This builds essentially a ground-up new AA infrastructure stack for
LLVM. The core ideas are the same that are used throughout the new pass
manager: type erased polymorphism and direct composition. The design is
as follows:
- FunctionAAResults is a type-erasing alias analysis results aggregation
interface to walk a single query across a range of results from
different alias analyses. Currently this is function-specific as we
always assume that aliasing queries are *within* a function.
- AAResultBase is a CRTP utility providing stub implementations of
various parts of the alias analysis result concept, notably in several
cases in terms of other more general parts of the interface.
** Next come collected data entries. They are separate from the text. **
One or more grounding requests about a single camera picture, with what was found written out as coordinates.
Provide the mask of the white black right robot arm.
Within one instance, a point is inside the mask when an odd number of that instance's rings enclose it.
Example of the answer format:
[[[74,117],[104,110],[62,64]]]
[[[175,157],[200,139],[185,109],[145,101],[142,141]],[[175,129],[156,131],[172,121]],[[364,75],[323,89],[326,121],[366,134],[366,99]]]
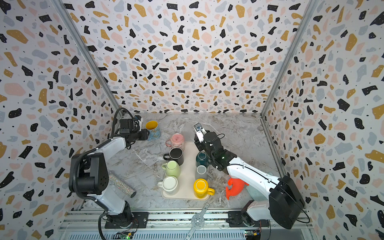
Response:
[[[304,211],[305,201],[289,176],[272,176],[247,164],[236,154],[224,149],[215,132],[206,131],[200,124],[195,128],[195,145],[208,155],[209,164],[228,174],[232,180],[241,180],[258,190],[267,201],[253,201],[245,207],[243,222],[273,219],[281,227],[290,230]]]

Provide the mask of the blue patterned mug yellow inside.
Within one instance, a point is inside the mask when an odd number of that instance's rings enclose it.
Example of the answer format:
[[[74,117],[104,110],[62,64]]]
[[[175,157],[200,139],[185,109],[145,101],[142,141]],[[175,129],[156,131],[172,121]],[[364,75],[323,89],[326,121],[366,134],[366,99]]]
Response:
[[[149,131],[148,141],[157,140],[161,137],[159,123],[157,121],[149,121],[146,124],[146,129]]]

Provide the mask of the pink mug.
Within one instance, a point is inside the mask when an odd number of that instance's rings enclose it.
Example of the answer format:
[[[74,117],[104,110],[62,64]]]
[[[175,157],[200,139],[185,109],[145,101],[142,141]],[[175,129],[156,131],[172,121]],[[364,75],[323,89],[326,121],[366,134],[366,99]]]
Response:
[[[166,141],[166,146],[170,148],[180,148],[182,151],[185,150],[185,138],[182,134],[174,134],[170,139]]]

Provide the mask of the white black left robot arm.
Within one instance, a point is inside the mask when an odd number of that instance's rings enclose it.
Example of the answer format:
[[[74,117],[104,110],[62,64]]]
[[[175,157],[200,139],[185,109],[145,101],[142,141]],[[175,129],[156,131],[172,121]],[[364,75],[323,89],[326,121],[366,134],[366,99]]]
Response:
[[[127,201],[109,187],[107,163],[116,153],[130,148],[136,141],[146,141],[149,131],[142,128],[142,118],[121,119],[114,136],[99,146],[76,154],[71,159],[69,188],[83,200],[95,202],[105,211],[107,222],[114,227],[126,228],[134,223],[134,215]]]

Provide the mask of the black mug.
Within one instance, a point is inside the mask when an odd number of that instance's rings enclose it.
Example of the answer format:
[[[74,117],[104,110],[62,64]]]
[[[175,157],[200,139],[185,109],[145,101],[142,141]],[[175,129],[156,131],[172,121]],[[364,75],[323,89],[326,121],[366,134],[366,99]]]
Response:
[[[172,148],[169,153],[163,155],[166,161],[176,161],[179,166],[184,163],[183,150],[181,148]]]

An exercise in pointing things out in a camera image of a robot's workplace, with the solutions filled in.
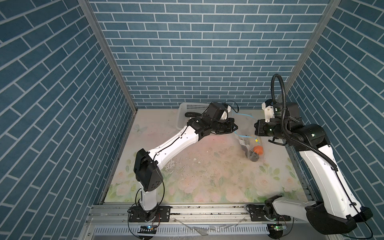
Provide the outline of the clear zip top bag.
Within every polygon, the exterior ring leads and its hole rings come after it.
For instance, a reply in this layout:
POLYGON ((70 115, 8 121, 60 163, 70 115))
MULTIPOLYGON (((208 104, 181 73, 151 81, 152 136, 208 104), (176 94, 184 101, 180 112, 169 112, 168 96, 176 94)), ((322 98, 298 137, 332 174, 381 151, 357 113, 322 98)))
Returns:
MULTIPOLYGON (((257 119, 254 115, 247 113, 232 113, 232 117, 235 119, 235 124, 238 126, 238 129, 235 131, 235 137, 247 158, 248 151, 253 151, 255 146, 263 147, 262 138, 255 134, 254 124, 257 122, 257 119)), ((257 162, 262 162, 264 158, 265 153, 260 156, 260 159, 257 162)))

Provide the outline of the small orange tangerine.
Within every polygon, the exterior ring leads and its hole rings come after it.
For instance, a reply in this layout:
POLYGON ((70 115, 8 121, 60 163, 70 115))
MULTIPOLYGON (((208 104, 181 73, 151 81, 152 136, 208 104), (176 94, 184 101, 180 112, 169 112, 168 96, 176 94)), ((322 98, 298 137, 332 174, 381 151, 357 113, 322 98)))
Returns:
POLYGON ((262 146, 255 146, 253 148, 253 152, 259 156, 262 156, 264 154, 264 148, 262 146))

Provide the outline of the black avocado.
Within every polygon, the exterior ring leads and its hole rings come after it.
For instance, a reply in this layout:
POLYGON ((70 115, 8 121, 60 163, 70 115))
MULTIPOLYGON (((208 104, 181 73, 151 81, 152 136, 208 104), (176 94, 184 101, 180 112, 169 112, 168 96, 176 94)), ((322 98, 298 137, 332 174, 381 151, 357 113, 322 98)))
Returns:
POLYGON ((260 155, 250 150, 247 153, 247 158, 252 162, 257 162, 260 159, 260 155))

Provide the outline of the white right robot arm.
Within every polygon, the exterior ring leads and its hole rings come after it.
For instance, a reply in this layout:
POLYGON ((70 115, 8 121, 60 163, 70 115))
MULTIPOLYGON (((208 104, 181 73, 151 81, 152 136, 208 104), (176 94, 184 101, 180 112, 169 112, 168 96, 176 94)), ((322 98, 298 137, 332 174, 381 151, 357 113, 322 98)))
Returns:
POLYGON ((265 200, 264 211, 269 219, 289 216, 307 221, 323 235, 348 234, 358 223, 373 217, 370 208, 364 207, 348 187, 334 157, 325 130, 317 125, 304 125, 297 103, 286 104, 283 117, 282 103, 267 100, 262 104, 264 119, 255 123, 258 137, 270 137, 294 147, 307 164, 321 193, 320 201, 294 201, 281 195, 265 200))

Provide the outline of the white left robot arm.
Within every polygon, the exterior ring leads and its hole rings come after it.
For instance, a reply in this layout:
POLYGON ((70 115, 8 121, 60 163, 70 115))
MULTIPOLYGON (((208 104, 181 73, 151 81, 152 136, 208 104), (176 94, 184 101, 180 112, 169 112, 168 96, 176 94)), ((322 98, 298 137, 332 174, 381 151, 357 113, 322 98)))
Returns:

This can
be used to implement only a narrow part of the interface rather than
the entire interface. This isn't really ideal, this logic should be
hoisted into FunctionAAResults as currently it will cause
a significant amount of redundant work, but it faithfully models the
behavior of the prior infrastructure.
- All the alias analysis passes are ported to be wrapper passes for the
legacy PM and new-style analysis passes for the new PM with a shared
result object. In some cases (most notably CFL), this is an extremely
naive approach that we should revisit when we can specialize for the
new pass manager.
- BasicAA has been restructured to reflect that it is much more
fundamentally a function analysis because it uses dominator trees and
loop info that need to be constructed for each function.
All of the references to getting alias analysis results have been
updated to use the new aggregation interface. All the preservation and
other pass management code has been updated accordingly.
The way the FunctionAAResultsWrapperPass works is to detect the
available alias analyses when run, and add them to the results object.
This means that we should be able to continue to respect when various
passes are added to the pipeline, for example adding CFL or adding TBAA
passes should just cause their results to be available and to get folded
into this. The exception to this rule is BasicAA which really needs to
be a function pass due to using dominator trees and loop info. As
a consequence, the FunctionAAResultsWrapperPass directly depends on
BasicAA and always includes it in the aggregation.
This has significant implications for preserving analyses. Generally,
most passes shouldn't bother preserving FunctionAAResultsWrapperPass
because rebuilding the results just updates the set of known AA passes.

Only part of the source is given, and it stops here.